0.0

250 35 25
                                    


İyi okumalar. 💖

Dışlanmıştım.

Hiçbir zaman insanlar fiziğim dışında bana değer vermemişti. Çok sakin ve iyi niyetli bir insan değildim ama duygularım vardı. En önemlisi de bir kalbim vardı.

Hayatıma giren kimse, benim kalbime bakmak istememişti. Gördükleri tek şey cinsel eğilimim ve bunun getirdiğini düşündüğüm feminenliğin üstümde çok güzel durmasıydı. Giydiğim pileli etekler, dar mini şortlar, fileli çoraplar ve dantelli iç çamaşırları. Bunun beni kırdığını belli etmemek için her zaman yaptığım gibi yine yüzüme astığım umursamaz bir gülüşle karşımdaki adama bakıyordum. O ise bana samimi sandığı, sade bir gülümsemeyle bir şeyler anlatıyordu. Tam ona benden istediğini alamayacağını söyleyeceğim sırada gözlerime biri takıldı.

Siyah deri ceketi içine giydiği beyaz tişört ve düz, bacaklarını inceliğinden dolayı tam saramayan ama küçük kalçasını ortaya çıkaran siyah kotuyla barın olduğu tarafa doğru ilerliyordu. Gözlerimle bize yaklaşmasını izlerken yanımdaki adama kısaca dönerek "Kusura bakmayın, acil bir işim var.
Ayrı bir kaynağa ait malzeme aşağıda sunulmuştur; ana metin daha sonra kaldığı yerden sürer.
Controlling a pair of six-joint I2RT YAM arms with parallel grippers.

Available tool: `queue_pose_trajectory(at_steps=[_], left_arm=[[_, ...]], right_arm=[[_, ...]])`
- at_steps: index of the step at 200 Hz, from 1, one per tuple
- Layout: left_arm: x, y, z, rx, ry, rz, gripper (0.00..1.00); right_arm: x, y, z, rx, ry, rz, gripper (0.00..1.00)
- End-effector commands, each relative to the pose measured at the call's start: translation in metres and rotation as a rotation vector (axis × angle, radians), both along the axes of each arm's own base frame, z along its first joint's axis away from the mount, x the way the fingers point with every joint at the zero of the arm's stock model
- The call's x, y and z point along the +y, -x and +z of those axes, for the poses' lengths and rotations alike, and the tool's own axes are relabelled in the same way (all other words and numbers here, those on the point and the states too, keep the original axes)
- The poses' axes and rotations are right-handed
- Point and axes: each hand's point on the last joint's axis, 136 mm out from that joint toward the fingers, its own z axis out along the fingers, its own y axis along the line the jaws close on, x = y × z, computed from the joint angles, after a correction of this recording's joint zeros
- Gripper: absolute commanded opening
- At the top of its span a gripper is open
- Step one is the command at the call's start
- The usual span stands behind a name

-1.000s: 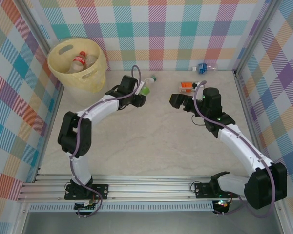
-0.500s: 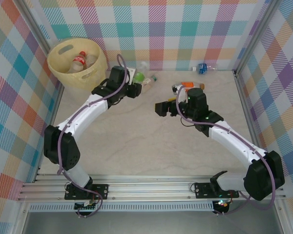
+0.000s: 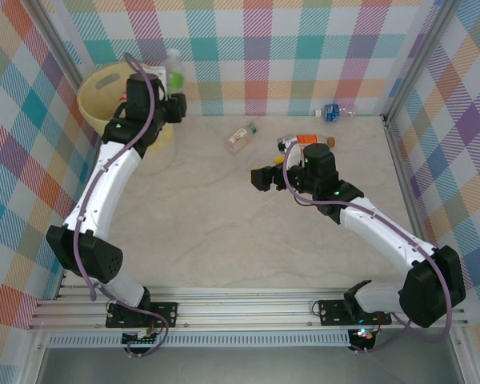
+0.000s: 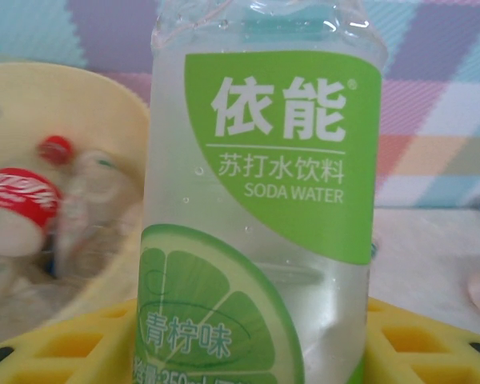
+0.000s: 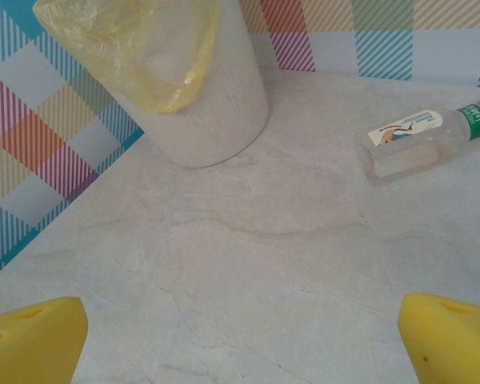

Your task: Put the plastic bottles in the bin

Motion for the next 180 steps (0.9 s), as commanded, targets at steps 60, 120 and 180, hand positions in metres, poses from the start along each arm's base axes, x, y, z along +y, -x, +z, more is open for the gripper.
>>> queue_pose_trajectory(at_steps=[60, 120, 180], left_arm=[[0.12, -0.019, 0.004, 0.019, -0.025, 0.319, 0.54], [0.174, -0.051, -0.033, 0.125, -0.088, 0.326, 0.54], [0.235, -0.067, -0.044, 0.208, -0.316, 0.463, 0.91]], right_arm=[[-0.001, -0.001, 0.022, -0.08, -0.003, -0.006, 1.0], [-0.002, 0.002, 0.022, -0.082, 0.01, 0.0, 1.0], [-0.004, 0.002, 0.02, -0.085, 0.029, -0.005, 1.0]])
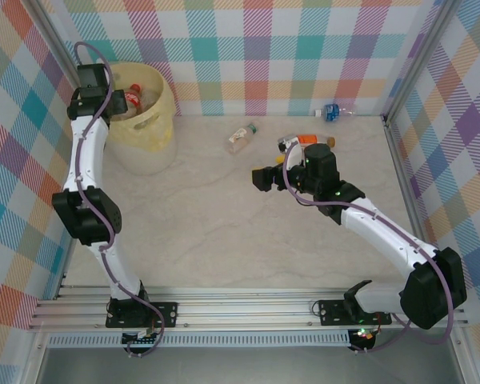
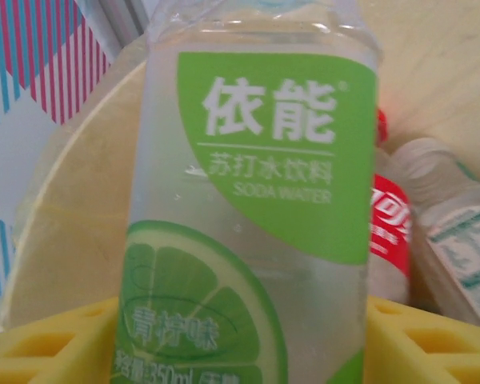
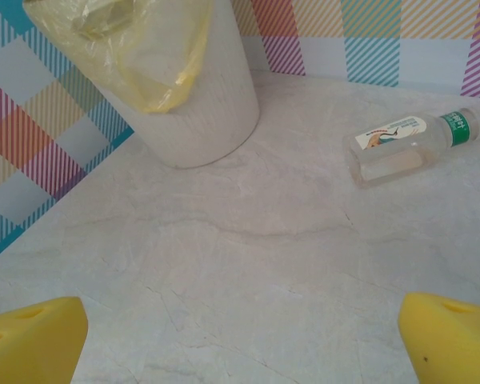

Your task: Put the plastic bottles in the bin

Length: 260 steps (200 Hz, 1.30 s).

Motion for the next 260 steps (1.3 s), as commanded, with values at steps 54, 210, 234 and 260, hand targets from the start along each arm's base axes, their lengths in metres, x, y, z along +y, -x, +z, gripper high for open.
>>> queue_pose_trajectory(at_steps=[54, 210, 234, 260], left_arm=[[0.016, 0.008, 0.051, -0.072, -0.015, 0.084, 1.0], [-0.148, 0.019, 0.086, -0.179, 0.411, -0.297, 1.0], [-0.189, 0.025, 0.094, -0.205, 0.427, -0.388, 1.0], [-0.236, 0.031, 0.094, -0.207, 0.474, -0.508, 1.0]], right_arm=[[-0.002, 0.0, 0.018, -0.053, -0.001, -0.012, 1.0], [-0.036, -0.006, 0.023, -0.102, -0.011, -0.206, 1.0], [-0.044, -0.008, 0.023, -0.114, -0.015, -0.252, 1.0], [-0.052, -0.009, 0.025, -0.116, -0.033, -0.303, 1.0]])
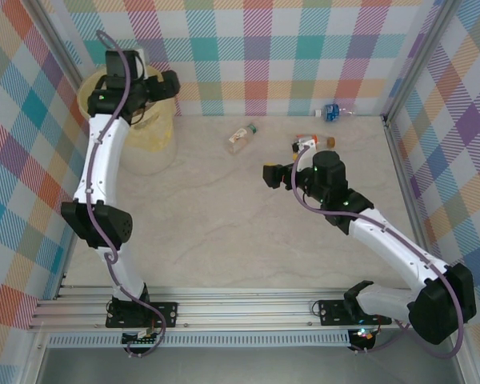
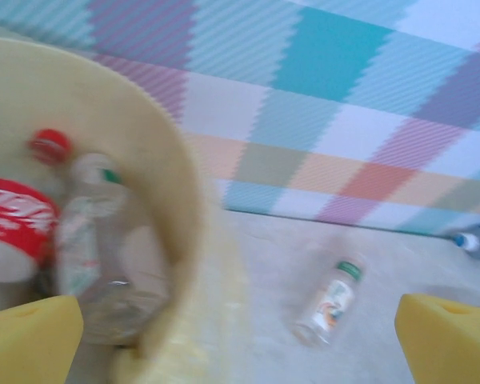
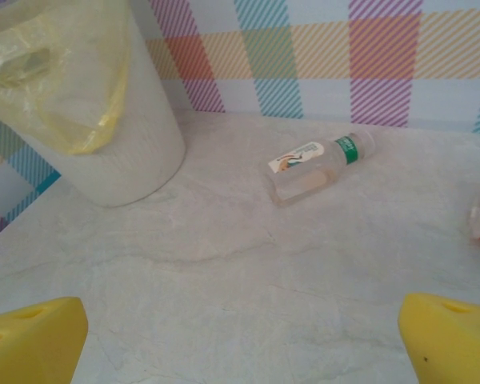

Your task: Put the plastic bottles in the bin

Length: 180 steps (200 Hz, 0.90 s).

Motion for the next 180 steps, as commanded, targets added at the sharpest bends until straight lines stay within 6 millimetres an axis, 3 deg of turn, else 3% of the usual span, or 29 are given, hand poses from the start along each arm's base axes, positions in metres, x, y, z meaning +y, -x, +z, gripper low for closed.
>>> queue_pose_trajectory(at_steps=[1, 46, 88, 134, 180], left_arm=[[-0.042, 0.011, 0.027, -0.086, 0.073, -0.117, 1.0], [-0.101, 0.012, 0.004, -0.061, 0.122, -0.231, 1.0], [-0.14, -0.002, -0.05, 0.019, 0.123, -0.292, 1.0], [-0.158, -0.031, -0.124, 0.119, 0.094, -0.296, 1.0], [-0.174, -0.049, -0.181, 0.157, 0.018, -0.386, 1.0]], right_arm=[[-0.009, -0.002, 0.018, -0.052, -0.052, -0.068, 1.0], [-0.013, 0.001, 0.015, -0.01, -0.06, -0.088, 1.0], [-0.01, 0.006, 0.016, 0.025, -0.09, -0.068, 1.0], [-0.009, 0.008, 0.015, 0.032, -0.081, -0.06, 1.0], [-0.013, 0.009, 0.021, 0.017, -0.073, -0.068, 1.0]])
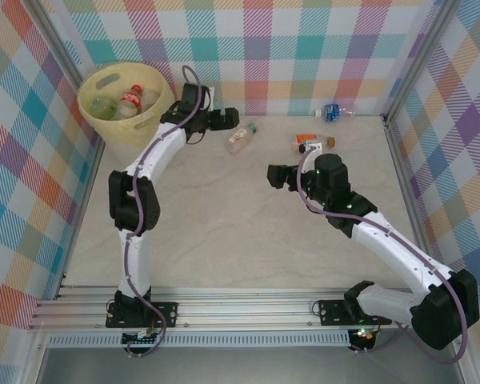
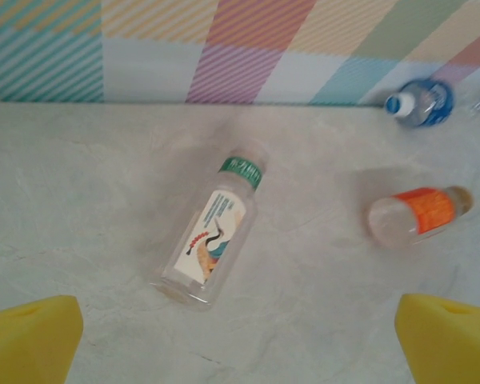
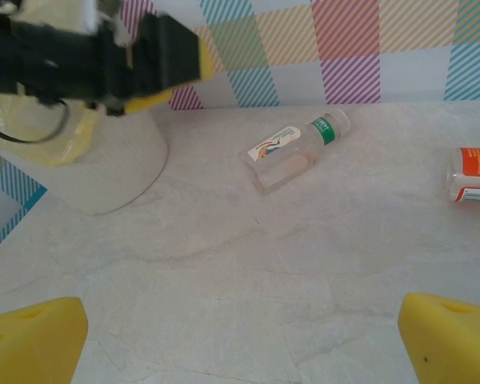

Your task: Put the plastic bottles in the bin

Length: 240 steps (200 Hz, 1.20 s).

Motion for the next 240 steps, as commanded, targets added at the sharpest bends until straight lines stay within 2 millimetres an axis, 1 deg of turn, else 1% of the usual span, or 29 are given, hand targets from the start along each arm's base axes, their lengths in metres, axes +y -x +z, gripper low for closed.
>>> queue_pose_trajectory(at_steps=[1, 27, 47, 72, 90, 134, 155, 173, 203, 225, 240], left_arm=[[-0.02, -0.005, -0.008, -0.047, -0.028, -0.094, 1.0], [-0.035, -0.009, -0.046, -0.024, -0.097, -0.194, 1.0], [-0.045, -0.012, -0.073, -0.04, -0.21, -0.26, 1.0], [-0.056, -0.019, -0.099, -0.063, -0.303, -0.316, 1.0], [-0.058, -0.027, -0.109, -0.078, -0.336, -0.308, 1.0], [-0.046, -0.05, -0.129, -0.096, -0.445, -0.239, 1.0], [-0.047, -0.052, -0.138, -0.086, -0.453, -0.248, 1.0], [-0.043, -0.055, -0.144, -0.08, -0.458, -0.217, 1.0], [-0.045, -0.054, -0.158, -0.052, -0.446, -0.213, 1.0], [-0.044, -0.056, -0.163, -0.038, -0.432, -0.205, 1.0], [-0.046, -0.057, -0.166, -0.036, -0.419, -0.202, 0.97]], right_arm=[[0.0, 0.004, 0.024, -0.043, -0.027, 0.004, 1.0], [-0.001, 0.003, 0.024, -0.042, -0.023, -0.001, 1.0], [0.0, 0.003, 0.024, -0.039, -0.017, 0.001, 1.0], [-0.001, 0.002, 0.026, -0.037, -0.006, -0.002, 1.0], [-0.003, 0.002, 0.026, -0.035, 0.001, -0.008, 1.0], [-0.005, 0.002, 0.023, -0.032, 0.015, -0.019, 1.0], [-0.006, 0.002, 0.023, -0.034, 0.021, -0.022, 1.0], [-0.006, 0.002, 0.023, -0.036, 0.026, -0.023, 1.0], [-0.006, 0.001, 0.021, -0.035, 0.032, -0.022, 1.0], [-0.006, 0.0, 0.02, -0.034, 0.034, -0.022, 1.0], [-0.006, 0.0, 0.02, -0.033, 0.037, -0.022, 1.0]])
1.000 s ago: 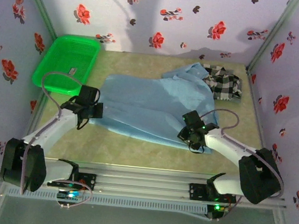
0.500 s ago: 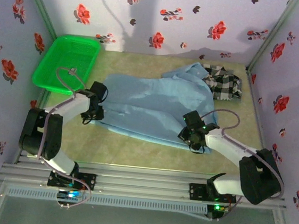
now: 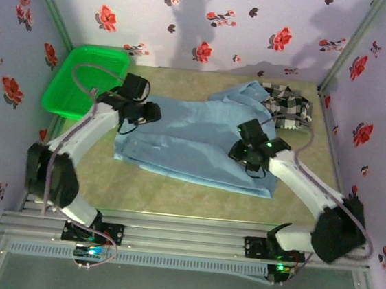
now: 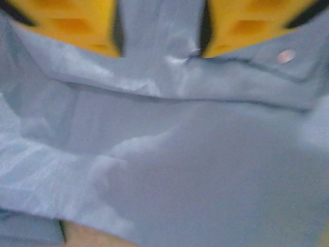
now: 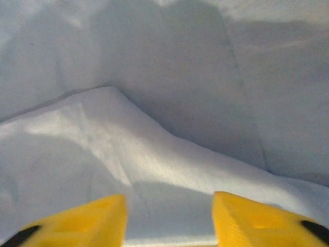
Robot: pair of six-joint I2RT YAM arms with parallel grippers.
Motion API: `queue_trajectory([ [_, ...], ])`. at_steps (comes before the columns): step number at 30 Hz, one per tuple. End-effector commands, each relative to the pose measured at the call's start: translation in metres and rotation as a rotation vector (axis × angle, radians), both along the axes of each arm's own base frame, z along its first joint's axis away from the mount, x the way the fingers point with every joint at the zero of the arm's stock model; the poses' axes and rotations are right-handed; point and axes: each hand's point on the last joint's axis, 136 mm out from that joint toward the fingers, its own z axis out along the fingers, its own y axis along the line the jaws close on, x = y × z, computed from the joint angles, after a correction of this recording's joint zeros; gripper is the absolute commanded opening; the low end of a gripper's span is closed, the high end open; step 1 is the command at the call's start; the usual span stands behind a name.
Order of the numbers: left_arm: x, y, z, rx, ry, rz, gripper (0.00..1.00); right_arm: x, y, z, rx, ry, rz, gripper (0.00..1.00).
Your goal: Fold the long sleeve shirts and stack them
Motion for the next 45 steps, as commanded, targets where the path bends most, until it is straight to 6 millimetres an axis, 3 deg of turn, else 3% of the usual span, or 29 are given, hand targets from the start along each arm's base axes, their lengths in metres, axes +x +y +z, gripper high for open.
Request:
queue_trajectory([
  [1, 0.009, -0.02, -0.05, -0.086, 0.118, -0.032, 0.25, 0.008, 0.01, -0.029, -0.019, 0.075, 0.038, 0.4],
  [6, -0.005, 0.008, -0.104, -0.02, 0.218, 0.061, 0.22, 0.0, 0.013, -0.066, -0.054, 0.136, 0.015, 0.36],
  [11, -0.052, 0.053, -0.152, 0.054, 0.353, 0.2, 0.23, -0.035, 0.003, -0.102, -0.107, 0.222, -0.011, 0.37],
  [16, -0.096, 0.076, -0.171, 0.084, 0.437, 0.243, 0.24, -0.075, -0.004, -0.118, -0.134, 0.27, -0.047, 0.38],
  [19, -0.122, 0.081, -0.169, 0.077, 0.47, 0.253, 0.27, -0.1, -0.003, -0.118, -0.148, 0.284, -0.054, 0.38],
  [22, -0.141, 0.081, -0.155, 0.045, 0.466, 0.259, 0.35, -0.125, 0.003, -0.112, -0.151, 0.297, -0.057, 0.39],
  [24, -0.144, 0.08, -0.138, 0.015, 0.435, 0.261, 0.47, -0.139, 0.01, -0.106, -0.141, 0.307, -0.049, 0.41],
  [27, -0.128, 0.07, -0.095, -0.065, 0.335, 0.252, 0.63, -0.139, 0.014, -0.074, -0.15, 0.258, -0.01, 0.52],
  [32, -0.082, 0.029, -0.005, -0.193, 0.126, 0.112, 0.76, -0.08, 0.013, 0.034, -0.059, 0.009, 0.002, 0.75],
  [35, -0.059, -0.006, 0.022, -0.265, 0.059, -0.015, 0.81, -0.03, -0.009, 0.089, -0.05, -0.108, 0.035, 0.86],
  [39, -0.036, -0.039, 0.01, -0.26, 0.037, -0.133, 0.88, 0.037, -0.043, 0.113, -0.117, -0.172, 0.119, 0.88],
  [43, -0.025, -0.035, -0.027, -0.18, 0.079, -0.112, 0.88, 0.101, -0.053, 0.101, -0.202, -0.21, 0.264, 0.88],
  [45, -0.029, -0.03, -0.044, -0.156, 0.117, -0.088, 0.88, 0.127, -0.045, 0.087, -0.211, -0.232, 0.338, 0.87],
])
Sohbetiniz için ve güzel arkadaşlığınız için teşekkür ederim. İyi geceler." Diyerek hafif bir gülümseme sundum ve hızlıca yerimden kalkarak gözlerim tekrar onu aradı. Onu üst kata çıkan merdivenlerde bulduğum sırada yüzümdeki gülümsemeyi engelleyemedim ve peşinden ilerlemeye başladım.

Burada olma sebebini biliyordum. Ne kadar bu beni paramparça etse de bu onun seçebileceği bir durum değildi. Tıpkı benim seçemediğim gibi.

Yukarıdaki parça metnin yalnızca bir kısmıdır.